AdP : Non ! Cela ne marche pas systématiquement. Rien ne remplace le désir. Comme le
disait Simone Weil, « La joie d’apprendre est aussi indispensable aux études que la
respiration aux coureurs ». Ce qui est souverain, c’est d’expérimenter le plaisir de
comprendre, d’apprendre. Quand les enfants ont découvert ce plaisir-là, que ce soit dans le
domaine artistique, sportif ou scolaire, via la lecture… s’ils ont goûté à cette attention fluide
et sans effort, mais efficace, c’est gagné. Après un gavage de TikTok ou de vidéos
YouTube, on ne se sent pas bien ; alors que là… Tout ce à quoi on accède après une
répétition d’efforts et d’échecs déclenche une satisfaction particulière, fondée sur la
production d’endorphine, et pas de dopamine. C’est comme d’avoir goûté un bon Bordeaux,
on ne va pas avoir envie de se saouler avec de la piquette !

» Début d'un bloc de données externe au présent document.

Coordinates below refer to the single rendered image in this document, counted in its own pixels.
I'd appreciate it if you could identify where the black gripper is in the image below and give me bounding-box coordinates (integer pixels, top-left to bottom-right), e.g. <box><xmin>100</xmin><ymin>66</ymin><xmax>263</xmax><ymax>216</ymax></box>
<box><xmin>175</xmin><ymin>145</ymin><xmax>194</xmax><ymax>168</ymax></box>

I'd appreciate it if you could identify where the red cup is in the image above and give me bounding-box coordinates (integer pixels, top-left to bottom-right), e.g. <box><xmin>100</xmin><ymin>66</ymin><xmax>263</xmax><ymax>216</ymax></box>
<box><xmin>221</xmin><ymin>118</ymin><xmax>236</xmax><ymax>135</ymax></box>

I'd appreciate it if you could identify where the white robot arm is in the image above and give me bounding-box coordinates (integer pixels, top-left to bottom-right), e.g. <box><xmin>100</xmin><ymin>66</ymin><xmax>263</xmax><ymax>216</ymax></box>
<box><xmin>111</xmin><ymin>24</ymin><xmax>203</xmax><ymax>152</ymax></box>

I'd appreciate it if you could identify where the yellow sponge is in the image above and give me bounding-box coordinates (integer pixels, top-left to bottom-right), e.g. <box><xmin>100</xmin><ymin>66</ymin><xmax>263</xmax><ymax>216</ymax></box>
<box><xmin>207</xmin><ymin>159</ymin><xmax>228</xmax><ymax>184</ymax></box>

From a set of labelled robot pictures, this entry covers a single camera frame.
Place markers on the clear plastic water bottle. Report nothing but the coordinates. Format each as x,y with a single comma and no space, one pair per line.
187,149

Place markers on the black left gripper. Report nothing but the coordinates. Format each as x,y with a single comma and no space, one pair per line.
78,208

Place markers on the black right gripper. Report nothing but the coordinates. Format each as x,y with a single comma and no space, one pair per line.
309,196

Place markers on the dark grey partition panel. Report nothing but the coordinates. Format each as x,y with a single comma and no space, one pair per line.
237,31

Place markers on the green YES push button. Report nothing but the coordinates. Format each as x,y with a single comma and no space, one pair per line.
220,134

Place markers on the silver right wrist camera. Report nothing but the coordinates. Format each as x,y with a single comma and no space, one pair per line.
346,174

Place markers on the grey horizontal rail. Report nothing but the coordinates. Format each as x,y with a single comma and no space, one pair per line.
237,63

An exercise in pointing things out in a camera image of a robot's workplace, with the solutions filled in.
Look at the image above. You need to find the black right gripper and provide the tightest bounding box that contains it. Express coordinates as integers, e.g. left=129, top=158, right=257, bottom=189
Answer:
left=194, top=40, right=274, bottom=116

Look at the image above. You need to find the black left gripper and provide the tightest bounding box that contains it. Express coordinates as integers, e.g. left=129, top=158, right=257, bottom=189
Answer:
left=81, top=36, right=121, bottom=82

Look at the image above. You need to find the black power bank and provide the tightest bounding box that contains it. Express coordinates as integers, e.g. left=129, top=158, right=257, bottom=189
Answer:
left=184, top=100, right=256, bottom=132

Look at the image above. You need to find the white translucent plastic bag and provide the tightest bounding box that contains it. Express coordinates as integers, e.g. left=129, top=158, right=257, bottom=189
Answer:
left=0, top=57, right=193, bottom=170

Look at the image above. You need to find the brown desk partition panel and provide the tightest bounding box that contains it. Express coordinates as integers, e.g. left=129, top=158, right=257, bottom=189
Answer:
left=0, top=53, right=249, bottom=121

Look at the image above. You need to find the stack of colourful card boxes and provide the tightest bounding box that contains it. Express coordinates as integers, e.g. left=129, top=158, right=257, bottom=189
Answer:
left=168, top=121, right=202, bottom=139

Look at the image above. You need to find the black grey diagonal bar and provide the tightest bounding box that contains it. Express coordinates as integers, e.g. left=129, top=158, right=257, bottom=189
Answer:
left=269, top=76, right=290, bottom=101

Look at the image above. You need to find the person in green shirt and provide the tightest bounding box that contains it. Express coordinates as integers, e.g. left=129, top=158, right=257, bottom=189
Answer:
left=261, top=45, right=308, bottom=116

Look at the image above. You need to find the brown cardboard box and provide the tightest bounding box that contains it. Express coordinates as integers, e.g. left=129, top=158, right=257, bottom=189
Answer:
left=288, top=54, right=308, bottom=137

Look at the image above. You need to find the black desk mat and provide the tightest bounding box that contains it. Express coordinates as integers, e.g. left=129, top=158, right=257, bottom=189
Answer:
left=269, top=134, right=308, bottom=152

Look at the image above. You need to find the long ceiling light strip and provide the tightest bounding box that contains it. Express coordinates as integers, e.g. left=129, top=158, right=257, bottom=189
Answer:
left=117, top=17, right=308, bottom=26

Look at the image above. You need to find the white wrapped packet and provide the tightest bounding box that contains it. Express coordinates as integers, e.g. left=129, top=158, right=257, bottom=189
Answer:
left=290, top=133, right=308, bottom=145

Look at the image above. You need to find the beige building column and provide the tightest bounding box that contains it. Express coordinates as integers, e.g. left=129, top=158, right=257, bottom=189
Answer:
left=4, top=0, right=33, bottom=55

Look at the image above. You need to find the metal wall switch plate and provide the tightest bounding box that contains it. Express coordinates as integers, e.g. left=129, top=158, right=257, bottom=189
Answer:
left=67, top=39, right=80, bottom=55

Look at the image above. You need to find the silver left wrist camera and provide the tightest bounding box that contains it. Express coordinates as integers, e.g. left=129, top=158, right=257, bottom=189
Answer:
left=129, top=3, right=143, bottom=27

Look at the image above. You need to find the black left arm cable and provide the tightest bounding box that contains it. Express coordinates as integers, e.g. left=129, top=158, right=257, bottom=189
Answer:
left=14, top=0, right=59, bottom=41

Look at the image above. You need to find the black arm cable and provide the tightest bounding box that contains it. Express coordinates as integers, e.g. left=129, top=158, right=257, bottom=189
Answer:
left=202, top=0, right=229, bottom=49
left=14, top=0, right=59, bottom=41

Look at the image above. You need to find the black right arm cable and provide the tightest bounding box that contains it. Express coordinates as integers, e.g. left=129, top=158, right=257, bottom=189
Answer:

PP : Il faut agir tôt ? Est-ce qu’on s’en sort, si on n’a pas réussi à restaurer sa capacité d’attention ?


AdP : Je suis fondamentalement optimiste. Mais, plus on s’y prend tard, plus c’est
douloureux. J’ai vu des jeunes décrocher complètement avant de pouvoir reprendre le
chemin d’études sélectives. L’attention ça s’apprend, mais il faut leur dire qu’ils vont en
baver pour retrouver une belle capacité de concentration. Le manque d’attention est
davantage toléré aujourd’hui, parce que l’environnement est inattentif. En entreprise, l’Open-Space généralisé contribue à fragiliser l’attention.

PP : Pour beaucoup d’enfants, leur faible capacité d’attention se révèle en classe ; la perte d’attention généralisée aboutit en outre à une dégradation globale de l’environnement scolaire, moins propice à l’attention qu’avant. Vous préconisez une prise en charge individuelle, est-ce que cela peut être efficace ?


AdP : Il faut bien commencer quelque part ! À l’Éducation nationale, une réflexion sur le
sujet est développée, autour en particulier de Stanislas Dehaene ; il y a une prise de
conscience, mais, pour l’instant, ce qui manque, c’est une volonté d’aider les professeurs.
Aux Etats-Unis, en revanche, l’approche est plus pragmatique, et j’ai vu qu’on a mis en
place des expériences intéressantes.

En France, je ne pense pas qu’on puisse agir sur l’Éducation nationale. Je n’ai pas entendu
parler d’écoles qui développent une approche spécifique non plus. Je note que dans les
écoles privées catholiques, il y a quand même une discipline, cela aide.


PP : Vous pensez qu’il y a des choses à changer dans le système scolaire ?


AdP : L’école devrait être un sanctuaire de l’attention, le lieu de vie qui permet de la
déployer. Simone Weil le disait déjà en 1942 : « Bien qu’aujourd’hui on semble l’ignorer, la
formation de la faculté d’attention est le but véritable et presque l’unique intérêt des
études… ». Il faudrait concevoir des programmes qui tiennent mieux compte de l’attention.
Eviter le jargon, le langage trop abstrait ou conceptuel par exemple… Il y a une immense
marge de manœuvre ! Remettre de la chronologie, des personnages en Histoire. Les dates,
les lieux, c’est essentiel. Lire et faire lire en classe, pour donner envie de lire à la maison.
Les aider à comprendre ce qu’ils lisent en expliquant le contexte, en proposant de la
littérature contemporaine aussi.
Il faudrait aussi proposer de l’aide concrète aux professeurs pour qu’ils parviennent à
contrôler l’attention de leur classe.

Dernier ouvrage d’Anne de Pomereu : À la reconquête de l’attention, Lattès, août 2021.